**INFORMATION SUPPLIED:**
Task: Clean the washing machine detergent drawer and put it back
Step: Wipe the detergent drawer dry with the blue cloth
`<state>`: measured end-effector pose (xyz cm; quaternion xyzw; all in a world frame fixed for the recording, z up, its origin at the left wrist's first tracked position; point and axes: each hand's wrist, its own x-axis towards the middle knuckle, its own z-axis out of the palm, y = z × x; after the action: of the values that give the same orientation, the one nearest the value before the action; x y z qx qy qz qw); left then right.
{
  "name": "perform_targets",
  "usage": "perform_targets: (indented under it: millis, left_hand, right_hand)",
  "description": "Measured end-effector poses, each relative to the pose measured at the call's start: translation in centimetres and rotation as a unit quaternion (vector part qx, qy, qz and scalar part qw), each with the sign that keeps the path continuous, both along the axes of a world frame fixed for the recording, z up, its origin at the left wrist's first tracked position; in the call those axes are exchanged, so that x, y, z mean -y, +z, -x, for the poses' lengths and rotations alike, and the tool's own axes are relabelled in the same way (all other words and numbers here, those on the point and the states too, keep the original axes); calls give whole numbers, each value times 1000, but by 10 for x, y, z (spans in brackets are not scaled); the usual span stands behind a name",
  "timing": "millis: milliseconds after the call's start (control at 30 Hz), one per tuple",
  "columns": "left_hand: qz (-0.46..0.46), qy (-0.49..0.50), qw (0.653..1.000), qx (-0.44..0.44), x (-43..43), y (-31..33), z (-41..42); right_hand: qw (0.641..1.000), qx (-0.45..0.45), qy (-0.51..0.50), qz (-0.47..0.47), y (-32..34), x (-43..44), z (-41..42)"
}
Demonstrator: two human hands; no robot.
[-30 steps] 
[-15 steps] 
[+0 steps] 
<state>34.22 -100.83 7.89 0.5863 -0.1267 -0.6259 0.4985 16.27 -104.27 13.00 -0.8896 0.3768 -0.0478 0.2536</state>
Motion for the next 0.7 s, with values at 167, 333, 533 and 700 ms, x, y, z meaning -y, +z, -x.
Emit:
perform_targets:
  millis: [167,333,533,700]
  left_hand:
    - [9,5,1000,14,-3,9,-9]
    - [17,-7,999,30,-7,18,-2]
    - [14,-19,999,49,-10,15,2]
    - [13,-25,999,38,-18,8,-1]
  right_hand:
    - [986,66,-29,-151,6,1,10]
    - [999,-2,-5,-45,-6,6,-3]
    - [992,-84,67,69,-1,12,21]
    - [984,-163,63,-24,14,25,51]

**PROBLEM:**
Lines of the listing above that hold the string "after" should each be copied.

**ANSWER SPACE:**
`<state>`: measured end-effector pose (xyz cm; quaternion xyzw; all in a world frame fixed for the recording, z up, its origin at the left wrist's first tracked position; point and axes: each hand's wrist, its own x-axis towards the middle knuckle, its own z-axis out of the palm, y = z × x; after the action: of the values that give the same orientation, the one nearest the value before the action; x y z qx qy qz qw); left then right.
  "timing": "millis: milliseconds after the call's start (control at 30 Hz), one per tuple",

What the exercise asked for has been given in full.